I'm looking to create a quick script, but I've ran into some issues.
<li type="square"> Y </li>
I'm basically using wget to download a HTML file, and then trying to search the file for the above snippet. Y is dynamic and changes each time, so in one it might be "Dave", and in the other "Chris". So I'm trying to get the bash script to find
<li type="square"> </li>
and tell me what is inbetween the two.

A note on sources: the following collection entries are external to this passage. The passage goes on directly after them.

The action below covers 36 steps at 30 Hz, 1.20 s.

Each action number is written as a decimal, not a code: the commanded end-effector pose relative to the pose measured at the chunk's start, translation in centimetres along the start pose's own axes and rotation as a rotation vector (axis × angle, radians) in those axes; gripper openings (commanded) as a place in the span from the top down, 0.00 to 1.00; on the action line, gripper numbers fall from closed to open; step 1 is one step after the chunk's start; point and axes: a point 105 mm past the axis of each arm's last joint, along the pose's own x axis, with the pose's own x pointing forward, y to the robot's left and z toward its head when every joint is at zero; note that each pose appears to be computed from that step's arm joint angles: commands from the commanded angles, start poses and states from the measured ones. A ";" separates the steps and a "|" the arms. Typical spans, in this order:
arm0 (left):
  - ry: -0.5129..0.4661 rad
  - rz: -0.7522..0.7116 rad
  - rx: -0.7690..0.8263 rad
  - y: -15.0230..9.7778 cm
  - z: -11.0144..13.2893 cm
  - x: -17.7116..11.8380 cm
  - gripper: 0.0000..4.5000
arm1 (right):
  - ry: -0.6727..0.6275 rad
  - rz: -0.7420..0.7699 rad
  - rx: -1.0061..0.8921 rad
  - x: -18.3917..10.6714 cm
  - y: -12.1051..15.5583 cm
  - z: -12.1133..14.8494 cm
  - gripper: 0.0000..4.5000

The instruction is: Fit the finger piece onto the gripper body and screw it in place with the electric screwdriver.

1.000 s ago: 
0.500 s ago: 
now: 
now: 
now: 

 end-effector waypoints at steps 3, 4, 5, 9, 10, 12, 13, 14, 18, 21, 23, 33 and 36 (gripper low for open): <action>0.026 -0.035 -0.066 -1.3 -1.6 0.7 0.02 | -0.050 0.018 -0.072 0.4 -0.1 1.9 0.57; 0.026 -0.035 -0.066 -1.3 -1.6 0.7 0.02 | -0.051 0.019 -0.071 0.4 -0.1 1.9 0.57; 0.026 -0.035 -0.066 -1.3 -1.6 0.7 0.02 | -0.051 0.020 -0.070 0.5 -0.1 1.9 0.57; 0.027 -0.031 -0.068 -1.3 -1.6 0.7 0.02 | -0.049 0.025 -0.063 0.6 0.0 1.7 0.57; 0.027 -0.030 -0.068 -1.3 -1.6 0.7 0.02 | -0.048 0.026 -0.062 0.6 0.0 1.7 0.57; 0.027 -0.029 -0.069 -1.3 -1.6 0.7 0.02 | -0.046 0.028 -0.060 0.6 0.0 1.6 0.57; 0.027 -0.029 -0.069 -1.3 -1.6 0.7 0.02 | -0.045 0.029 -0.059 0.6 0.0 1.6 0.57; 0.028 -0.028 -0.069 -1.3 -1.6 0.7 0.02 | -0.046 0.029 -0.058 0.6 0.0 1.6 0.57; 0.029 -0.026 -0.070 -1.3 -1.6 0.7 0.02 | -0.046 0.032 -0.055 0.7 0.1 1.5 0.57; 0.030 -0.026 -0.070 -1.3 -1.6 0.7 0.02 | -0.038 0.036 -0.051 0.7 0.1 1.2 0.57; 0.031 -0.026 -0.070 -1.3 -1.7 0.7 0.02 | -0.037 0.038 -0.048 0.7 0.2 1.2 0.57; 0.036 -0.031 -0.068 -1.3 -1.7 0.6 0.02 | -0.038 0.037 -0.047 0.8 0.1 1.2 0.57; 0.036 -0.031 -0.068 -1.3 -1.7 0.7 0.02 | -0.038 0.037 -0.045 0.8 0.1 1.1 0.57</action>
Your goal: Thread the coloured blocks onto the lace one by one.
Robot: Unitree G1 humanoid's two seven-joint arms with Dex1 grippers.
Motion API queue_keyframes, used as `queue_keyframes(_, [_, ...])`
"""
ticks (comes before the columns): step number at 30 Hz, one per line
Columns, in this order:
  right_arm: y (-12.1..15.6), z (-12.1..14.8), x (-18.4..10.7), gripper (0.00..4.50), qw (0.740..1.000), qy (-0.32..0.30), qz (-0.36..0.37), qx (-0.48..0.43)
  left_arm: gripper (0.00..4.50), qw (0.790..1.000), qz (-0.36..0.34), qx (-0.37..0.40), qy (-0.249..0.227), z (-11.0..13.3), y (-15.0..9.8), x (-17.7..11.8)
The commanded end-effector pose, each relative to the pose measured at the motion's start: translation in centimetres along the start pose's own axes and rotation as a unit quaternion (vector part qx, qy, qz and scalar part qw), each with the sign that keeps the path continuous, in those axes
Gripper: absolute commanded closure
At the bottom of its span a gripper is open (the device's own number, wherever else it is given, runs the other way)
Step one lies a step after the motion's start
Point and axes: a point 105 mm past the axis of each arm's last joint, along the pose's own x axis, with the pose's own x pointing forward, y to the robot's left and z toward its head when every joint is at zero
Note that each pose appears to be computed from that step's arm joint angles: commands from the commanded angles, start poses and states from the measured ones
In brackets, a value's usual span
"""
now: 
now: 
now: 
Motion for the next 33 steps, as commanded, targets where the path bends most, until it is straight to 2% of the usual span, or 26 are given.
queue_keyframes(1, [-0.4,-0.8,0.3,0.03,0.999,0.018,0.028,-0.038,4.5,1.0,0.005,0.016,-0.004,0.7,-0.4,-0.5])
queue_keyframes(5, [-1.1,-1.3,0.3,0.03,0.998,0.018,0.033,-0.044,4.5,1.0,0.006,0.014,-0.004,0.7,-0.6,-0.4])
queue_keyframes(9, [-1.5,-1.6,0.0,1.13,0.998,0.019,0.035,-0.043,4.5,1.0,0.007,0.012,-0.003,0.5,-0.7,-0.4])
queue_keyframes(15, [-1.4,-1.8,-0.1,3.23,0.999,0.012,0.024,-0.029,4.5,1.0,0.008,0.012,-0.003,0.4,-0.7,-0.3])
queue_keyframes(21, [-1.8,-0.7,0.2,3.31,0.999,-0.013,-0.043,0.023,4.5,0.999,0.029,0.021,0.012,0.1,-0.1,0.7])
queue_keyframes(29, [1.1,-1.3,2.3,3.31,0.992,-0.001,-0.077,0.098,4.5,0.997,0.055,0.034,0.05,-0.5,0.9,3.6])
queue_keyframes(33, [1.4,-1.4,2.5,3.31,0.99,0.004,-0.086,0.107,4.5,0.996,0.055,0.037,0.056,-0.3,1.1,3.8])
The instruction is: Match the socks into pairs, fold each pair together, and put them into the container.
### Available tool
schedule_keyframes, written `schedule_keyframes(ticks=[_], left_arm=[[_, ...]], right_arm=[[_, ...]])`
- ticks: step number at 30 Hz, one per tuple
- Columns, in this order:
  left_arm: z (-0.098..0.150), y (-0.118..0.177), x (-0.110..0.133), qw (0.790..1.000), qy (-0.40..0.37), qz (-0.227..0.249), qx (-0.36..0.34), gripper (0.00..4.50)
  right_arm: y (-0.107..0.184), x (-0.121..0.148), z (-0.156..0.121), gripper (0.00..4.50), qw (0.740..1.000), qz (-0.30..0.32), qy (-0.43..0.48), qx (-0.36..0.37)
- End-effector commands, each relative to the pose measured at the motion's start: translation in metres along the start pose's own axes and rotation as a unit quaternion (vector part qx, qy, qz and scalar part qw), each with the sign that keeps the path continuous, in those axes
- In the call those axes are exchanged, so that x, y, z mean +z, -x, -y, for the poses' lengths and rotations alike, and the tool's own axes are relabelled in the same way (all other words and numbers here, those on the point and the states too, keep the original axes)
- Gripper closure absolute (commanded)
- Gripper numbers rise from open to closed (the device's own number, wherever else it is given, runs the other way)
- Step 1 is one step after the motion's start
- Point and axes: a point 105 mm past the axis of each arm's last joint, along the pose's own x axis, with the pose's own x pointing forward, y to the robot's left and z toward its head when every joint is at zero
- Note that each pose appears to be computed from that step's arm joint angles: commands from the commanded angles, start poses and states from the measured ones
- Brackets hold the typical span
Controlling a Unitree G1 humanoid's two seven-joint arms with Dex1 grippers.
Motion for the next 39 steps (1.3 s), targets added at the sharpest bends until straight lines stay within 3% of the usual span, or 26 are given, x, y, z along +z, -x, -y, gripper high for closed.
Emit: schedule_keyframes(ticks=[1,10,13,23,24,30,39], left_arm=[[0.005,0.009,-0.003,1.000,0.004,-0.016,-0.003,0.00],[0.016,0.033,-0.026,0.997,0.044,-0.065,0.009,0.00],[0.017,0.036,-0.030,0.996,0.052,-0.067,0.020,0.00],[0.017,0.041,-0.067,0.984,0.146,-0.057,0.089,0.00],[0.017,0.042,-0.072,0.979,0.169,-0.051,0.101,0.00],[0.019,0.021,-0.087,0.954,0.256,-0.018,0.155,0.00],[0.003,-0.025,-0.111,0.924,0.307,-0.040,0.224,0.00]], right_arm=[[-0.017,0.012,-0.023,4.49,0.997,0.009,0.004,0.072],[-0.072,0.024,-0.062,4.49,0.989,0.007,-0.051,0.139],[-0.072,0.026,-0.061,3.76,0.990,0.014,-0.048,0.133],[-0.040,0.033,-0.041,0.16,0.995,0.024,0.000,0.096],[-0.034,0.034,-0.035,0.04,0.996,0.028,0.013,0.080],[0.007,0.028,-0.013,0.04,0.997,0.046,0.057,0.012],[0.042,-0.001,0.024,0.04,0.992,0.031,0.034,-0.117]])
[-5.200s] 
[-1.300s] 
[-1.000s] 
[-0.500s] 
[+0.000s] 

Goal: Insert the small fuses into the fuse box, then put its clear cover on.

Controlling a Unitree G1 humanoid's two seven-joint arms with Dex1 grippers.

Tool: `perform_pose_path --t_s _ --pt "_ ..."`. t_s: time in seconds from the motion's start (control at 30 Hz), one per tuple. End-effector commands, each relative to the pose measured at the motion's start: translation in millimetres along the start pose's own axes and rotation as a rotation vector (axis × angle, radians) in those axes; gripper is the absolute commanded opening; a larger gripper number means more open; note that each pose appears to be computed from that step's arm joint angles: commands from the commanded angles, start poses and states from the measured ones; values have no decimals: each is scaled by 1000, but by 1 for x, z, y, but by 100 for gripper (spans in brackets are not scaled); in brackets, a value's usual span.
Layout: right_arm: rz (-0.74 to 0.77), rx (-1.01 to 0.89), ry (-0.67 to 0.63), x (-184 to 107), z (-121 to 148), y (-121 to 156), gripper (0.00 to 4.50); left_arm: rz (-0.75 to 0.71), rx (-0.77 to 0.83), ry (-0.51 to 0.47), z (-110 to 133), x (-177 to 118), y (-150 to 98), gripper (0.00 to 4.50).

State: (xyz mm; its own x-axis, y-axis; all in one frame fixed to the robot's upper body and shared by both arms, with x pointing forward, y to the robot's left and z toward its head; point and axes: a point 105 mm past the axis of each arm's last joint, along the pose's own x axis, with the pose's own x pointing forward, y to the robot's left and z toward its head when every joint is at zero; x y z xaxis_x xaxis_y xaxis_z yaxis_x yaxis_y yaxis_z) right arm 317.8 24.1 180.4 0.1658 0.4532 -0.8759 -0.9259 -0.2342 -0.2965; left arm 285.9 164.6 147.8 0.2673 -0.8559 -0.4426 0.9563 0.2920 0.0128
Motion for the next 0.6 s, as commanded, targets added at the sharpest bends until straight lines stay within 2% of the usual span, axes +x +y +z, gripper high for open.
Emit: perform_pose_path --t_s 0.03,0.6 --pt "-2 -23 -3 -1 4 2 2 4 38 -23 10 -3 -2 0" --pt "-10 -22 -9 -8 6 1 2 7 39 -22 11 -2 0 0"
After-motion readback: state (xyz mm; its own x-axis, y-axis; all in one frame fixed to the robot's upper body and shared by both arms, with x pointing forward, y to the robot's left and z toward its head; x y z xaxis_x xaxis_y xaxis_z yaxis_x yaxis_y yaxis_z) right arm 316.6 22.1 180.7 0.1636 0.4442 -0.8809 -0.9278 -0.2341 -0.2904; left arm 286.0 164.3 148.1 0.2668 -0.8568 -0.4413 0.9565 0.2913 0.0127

The general formatting of the file is very messy:
<html stuff tags><li type="square">Dave</li><more html stuff>
<br/><html stuff>
<br/><br/><li type="square">Chris</li><more html stuff><br/>
I've been unable to come up with anything that works for parsing the file, and would really appreciate someone to give me a push in the right direction.
EDIT -
<div class="post">
<hr class="hrcolor" width="100%" size="1" />
<div class="inner" id="msg_4287022"><ul class="bbc_list"><li type="square">-dave</li><li type="square">-chris</li><li type="square">-sarah</li><li type="square">-amber</li></ul><br /></div>
</div>
is the block of code that I'm looking to extract the names from. The "-" symbol is somethng added onto the list to minimize its scope, so I just get that list. The problem I'm having is that:
awk '{print $2}' FS='(<[^>]*>)+-' 4287022.html > output.txt
Only gives outputs the first list item, and not the rest.